И, выскочив на Николаевскую, замахал бешено руками, призывая извозчика. На его удачу, мимо как раз проезжал кэб; Клюев вскочил внутрь и выпалил:

– Никитская пятнадцать!

– A-a-allright, – флегматично ответил кэбмен.

Карл, забыв все английские слова разом, дернул портмоне из кармана, и сунул тому под нос пятифунтовую банкноту, прокричав:

– Гони! Гони что есть мочи!

Кэб тут же дернулся и понесся вперед, громыхая колесами по мокрой мостовой, ловившей последние лучи закатного солнца.

Ехать было недалеко, Карл и пешком бы добрался довольно скоро, но боялся потерять и минуту драгоценного времени. Что если Петруша не послушает его и уйдет? Где его потом искать? В ночлежках по всему городу? Не дождавшись, пока кэб остановится окончательно, Клюев спрыгнул с подножки, чуть не подвернув ногу, и, буквально подлетев к двери, затарабанил в нее.

Девушке в белом, накрахмаленном чепчике, что открыла ему, он сунул в руки шляпу и размашистым шагом влетел в приемную. Высокий, сухощавый мужчина с густыми бакенбардами удивленно на него уставился и поправил на носу пенсне.

– Карл Поликарпович? – С чуть заметным немецким акцентом сказал он. – Что-то случилось?

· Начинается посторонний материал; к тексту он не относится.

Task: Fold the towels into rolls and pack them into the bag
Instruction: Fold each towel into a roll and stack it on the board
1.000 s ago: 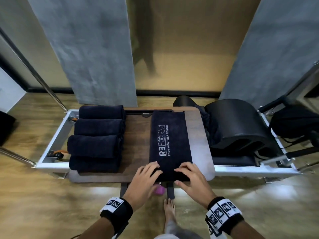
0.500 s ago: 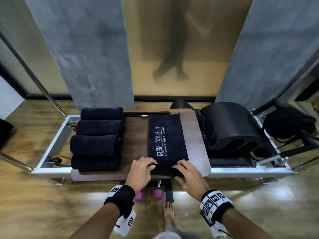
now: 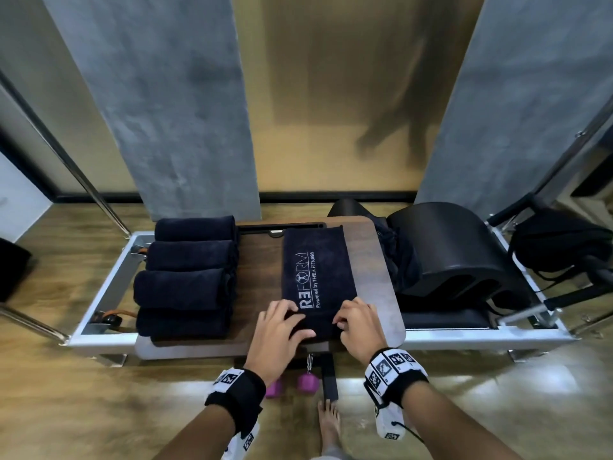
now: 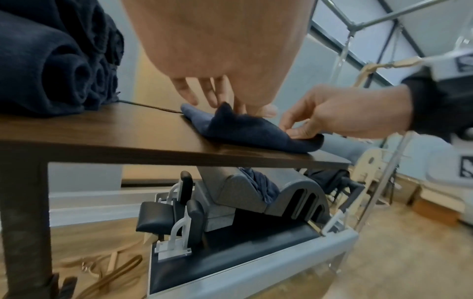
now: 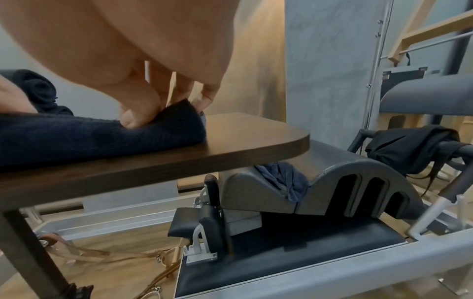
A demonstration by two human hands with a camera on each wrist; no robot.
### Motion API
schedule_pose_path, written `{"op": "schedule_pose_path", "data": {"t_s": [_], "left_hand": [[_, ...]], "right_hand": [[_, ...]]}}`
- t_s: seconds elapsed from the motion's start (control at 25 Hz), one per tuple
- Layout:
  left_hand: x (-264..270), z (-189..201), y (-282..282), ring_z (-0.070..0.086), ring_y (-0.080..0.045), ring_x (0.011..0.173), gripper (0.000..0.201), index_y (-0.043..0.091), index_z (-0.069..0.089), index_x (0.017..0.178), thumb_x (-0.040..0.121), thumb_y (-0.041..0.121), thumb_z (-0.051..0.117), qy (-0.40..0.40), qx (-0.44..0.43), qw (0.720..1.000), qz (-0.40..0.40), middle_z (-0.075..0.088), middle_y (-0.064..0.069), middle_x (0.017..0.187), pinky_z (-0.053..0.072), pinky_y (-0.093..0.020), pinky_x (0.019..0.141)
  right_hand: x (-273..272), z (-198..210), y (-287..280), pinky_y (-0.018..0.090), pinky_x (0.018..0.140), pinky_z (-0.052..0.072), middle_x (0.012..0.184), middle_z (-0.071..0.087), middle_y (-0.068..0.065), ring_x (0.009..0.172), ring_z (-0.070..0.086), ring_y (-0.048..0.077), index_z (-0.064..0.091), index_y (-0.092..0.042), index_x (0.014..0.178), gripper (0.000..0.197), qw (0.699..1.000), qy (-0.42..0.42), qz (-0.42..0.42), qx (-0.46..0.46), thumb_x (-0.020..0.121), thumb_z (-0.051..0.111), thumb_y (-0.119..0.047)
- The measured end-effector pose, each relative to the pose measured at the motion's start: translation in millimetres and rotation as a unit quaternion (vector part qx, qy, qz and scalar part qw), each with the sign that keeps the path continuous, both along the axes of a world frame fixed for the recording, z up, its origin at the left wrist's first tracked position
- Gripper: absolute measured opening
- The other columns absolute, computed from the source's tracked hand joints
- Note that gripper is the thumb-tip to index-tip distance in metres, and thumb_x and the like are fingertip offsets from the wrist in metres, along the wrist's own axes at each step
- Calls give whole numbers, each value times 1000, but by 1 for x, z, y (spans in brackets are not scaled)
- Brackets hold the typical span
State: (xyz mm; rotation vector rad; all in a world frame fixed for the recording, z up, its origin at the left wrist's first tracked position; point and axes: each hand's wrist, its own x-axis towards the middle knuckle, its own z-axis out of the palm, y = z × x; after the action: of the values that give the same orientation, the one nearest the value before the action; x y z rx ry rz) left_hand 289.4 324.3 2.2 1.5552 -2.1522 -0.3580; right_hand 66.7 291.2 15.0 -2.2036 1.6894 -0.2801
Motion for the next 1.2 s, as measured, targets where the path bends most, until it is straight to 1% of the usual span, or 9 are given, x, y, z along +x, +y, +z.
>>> {"op": "schedule_pose_path", "data": {"t_s": [0.08,0.16,0.32,0.52,0.64,0.76,0.84,1.04,1.2], "left_hand": [[-4,2,0,52,-13,119,45,22,75,122,92,56,69,-62,-13,996,-55,61,11,121,38,-34,95],[-9,3,-4,58,-11,109,34,25,79,115,92,49,72,-81,-26,993,-79,67,15,111,33,-31,92],[-17,9,-19,59,-8,100,16,28,82,98,101,33,67,-13,66,998,4,70,15,96,30,-32,89],[-26,12,-45,62,-22,100,28,21,65,83,106,24,49,-64,163,982,72,68,3,87,33,-39,90],[-27,16,-55,62,-23,106,26,21,73,93,105,26,50,-80,191,975,76,74,2,97,34,-41,100],[-26,19,-54,62,-19,107,20,28,69,98,107,32,51,-60,168,982,62,74,6,100,33,-39,99],[-26,20,-53,58,-11,112,16,34,63,115,107,39,50,-59,105,992,39,68,14,111,34,-37,97],[-20,23,-60,41,-5,115,41,37,64,117,94,69,52,-120,77,989,-31,49,19,118,31,-35,96],[-18,20,-68,48,-6,115,26,37,66,121,101,50,57,-116,99,988,-17,57,20,117,28,-33,94]], "right_hand": [[4,3,-8,32,90,35,102,71,-10,110,55,16,77,-26,95,31,1000,26,0,17,88,58,-3],[4,7,-14,35,93,37,103,73,-9,110,56,17,76,-27,95,29,998,48,7,35,88,58,-5],[1,16,-19,37,95,37,91,72,-8,99,63,16,65,-31,96,26,998,16,-6,52,89,60,-6],[-5,19,-2,38,85,44,96,62,-14,95,57,15,60,-29,98,20,992,-15,53,-109,87,68,-14],[-3,11,5,34,88,47,105,61,-11,97,56,13,64,-26,106,23,987,16,128,-100,87,75,-32],[1,8,-8,32,88,47,107,64,-3,99,58,20,63,-18,110,19,989,36,134,-51,92,64,-11],[4,10,-21,29,86,43,109,65,1,103,59,22,62,-16,111,23,993,10,116,-7,93,58,-3],[6,20,-56,36,83,52,103,71,6,97,65,26,67,-16,105,19,994,-43,53,85,95,57,-3],[4,17,-61,31,80,48,104,63,-3,96,59,17,64,-21,105,9,995,-84,54,25,98,64,-14]]}}
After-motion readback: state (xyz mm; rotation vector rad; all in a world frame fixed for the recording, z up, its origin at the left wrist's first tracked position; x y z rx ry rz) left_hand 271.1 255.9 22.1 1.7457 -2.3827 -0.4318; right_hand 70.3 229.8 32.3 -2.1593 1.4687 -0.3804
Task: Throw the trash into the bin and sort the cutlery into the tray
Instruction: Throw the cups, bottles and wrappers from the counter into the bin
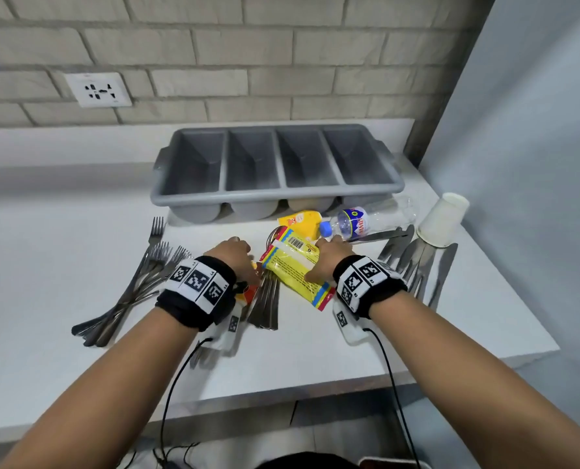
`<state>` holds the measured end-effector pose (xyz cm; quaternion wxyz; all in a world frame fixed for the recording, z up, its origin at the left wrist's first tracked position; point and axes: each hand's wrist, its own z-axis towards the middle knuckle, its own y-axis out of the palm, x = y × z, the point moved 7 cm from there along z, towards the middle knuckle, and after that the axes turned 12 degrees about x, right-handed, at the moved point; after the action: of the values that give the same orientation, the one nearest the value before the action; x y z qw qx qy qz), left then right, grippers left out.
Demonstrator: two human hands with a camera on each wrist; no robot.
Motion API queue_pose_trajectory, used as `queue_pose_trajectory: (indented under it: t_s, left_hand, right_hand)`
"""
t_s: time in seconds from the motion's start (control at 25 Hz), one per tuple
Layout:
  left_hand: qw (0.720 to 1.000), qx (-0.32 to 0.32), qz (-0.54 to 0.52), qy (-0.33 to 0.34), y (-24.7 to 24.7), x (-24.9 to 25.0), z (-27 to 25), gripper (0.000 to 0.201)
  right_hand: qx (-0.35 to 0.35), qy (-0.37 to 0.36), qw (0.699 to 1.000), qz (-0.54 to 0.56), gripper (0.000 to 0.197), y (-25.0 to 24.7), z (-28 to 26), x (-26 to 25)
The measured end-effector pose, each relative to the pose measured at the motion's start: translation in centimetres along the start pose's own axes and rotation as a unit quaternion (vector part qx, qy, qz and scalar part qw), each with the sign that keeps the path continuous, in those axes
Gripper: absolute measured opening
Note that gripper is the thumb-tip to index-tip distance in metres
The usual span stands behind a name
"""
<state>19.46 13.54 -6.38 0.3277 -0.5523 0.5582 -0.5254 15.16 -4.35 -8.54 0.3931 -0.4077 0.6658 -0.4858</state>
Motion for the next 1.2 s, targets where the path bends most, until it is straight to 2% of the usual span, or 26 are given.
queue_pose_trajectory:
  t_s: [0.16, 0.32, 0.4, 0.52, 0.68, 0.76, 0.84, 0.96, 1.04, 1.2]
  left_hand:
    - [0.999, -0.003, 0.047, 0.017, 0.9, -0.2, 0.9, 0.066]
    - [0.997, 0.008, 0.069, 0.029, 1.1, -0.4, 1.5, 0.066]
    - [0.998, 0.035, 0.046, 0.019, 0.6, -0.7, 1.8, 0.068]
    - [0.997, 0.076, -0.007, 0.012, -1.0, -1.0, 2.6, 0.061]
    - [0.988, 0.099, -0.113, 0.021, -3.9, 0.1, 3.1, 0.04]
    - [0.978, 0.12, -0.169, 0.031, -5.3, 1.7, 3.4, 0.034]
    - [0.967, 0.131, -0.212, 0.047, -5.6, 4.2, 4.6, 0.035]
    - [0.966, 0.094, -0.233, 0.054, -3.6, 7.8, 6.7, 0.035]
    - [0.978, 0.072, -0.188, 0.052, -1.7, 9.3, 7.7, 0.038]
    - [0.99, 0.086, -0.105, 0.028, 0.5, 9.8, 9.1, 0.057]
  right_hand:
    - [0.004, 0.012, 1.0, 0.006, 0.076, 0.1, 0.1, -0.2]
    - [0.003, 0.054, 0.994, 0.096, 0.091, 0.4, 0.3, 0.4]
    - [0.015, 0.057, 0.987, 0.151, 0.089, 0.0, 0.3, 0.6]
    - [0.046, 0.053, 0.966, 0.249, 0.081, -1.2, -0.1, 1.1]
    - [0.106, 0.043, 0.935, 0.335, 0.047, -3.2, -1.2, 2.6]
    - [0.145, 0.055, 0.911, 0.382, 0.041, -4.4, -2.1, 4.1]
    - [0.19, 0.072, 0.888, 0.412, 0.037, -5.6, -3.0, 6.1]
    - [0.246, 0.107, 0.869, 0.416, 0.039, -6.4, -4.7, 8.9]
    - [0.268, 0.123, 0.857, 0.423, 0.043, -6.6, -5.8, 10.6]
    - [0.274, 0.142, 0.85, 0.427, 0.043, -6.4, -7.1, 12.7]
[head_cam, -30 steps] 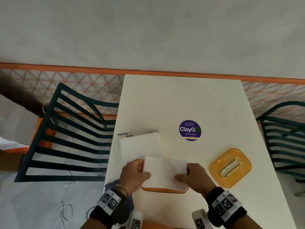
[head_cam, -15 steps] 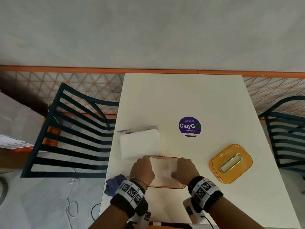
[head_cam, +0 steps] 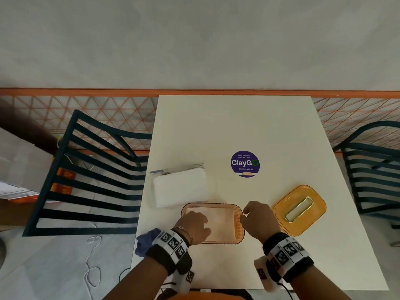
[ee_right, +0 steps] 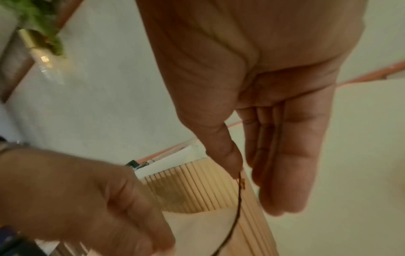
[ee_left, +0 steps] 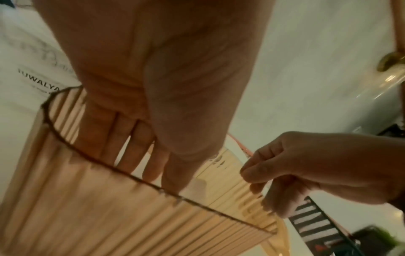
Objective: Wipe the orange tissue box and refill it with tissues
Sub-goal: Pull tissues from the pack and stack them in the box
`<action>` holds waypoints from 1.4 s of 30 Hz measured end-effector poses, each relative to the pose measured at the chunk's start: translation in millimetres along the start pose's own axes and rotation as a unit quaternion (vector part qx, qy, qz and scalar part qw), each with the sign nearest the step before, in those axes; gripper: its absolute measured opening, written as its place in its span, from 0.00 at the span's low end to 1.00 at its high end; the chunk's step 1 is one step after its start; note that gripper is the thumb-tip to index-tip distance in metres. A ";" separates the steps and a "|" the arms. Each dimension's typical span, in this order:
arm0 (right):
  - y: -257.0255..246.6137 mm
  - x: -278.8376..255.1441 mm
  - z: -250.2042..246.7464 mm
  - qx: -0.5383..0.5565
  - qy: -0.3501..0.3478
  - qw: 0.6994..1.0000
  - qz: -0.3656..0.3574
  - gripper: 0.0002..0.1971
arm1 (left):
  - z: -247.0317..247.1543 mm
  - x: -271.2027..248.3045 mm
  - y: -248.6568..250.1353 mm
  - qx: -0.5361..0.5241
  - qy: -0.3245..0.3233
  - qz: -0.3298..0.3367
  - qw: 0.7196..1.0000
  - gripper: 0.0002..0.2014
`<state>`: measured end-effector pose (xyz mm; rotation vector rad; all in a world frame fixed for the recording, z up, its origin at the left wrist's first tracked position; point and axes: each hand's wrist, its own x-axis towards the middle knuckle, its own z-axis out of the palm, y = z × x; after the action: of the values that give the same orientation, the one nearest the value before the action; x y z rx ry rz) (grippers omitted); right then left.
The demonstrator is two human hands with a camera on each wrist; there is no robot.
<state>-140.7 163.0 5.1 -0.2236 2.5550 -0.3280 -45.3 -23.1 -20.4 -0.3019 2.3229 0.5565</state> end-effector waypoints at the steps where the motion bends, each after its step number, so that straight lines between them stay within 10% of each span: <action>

– Герр Блюм, дело наисрочнейшее! Прошу, отложите все дела, человек пропадает!

Мужчина положил на рычаг телефонную трубку и снова поправил пенсне.

Двумя часами спустя, в том же доме по Никитской, номер пятнадцать, табличка у двери которого гласила: «Доктор психологии, психопаталогии и физиологии мозга», доктор Блюм записывал со слов Клюева основные симптомы и весомо хмыкал, качая головой. Они находились в кабинете доктора – просторном, темном и богато обставленном.

– Понятно, весьма причудливая фантазия. – Сказал он, закончив запись и отложив блокнот. – Не буду зря обнадеживать вас, уважаемый Карл Поликарпович, состояние пациента тяжелое. Лихорадочная, бессвязная речь, путается в событиях, явные религиозные мотивы… Что непривычно для этого места – понимаете, что я имею в виду? Тут чаще встречаются различные технические фобии… Но вы, я вижу, и сам перенервничали изрядно. Кем вам приходится пациент?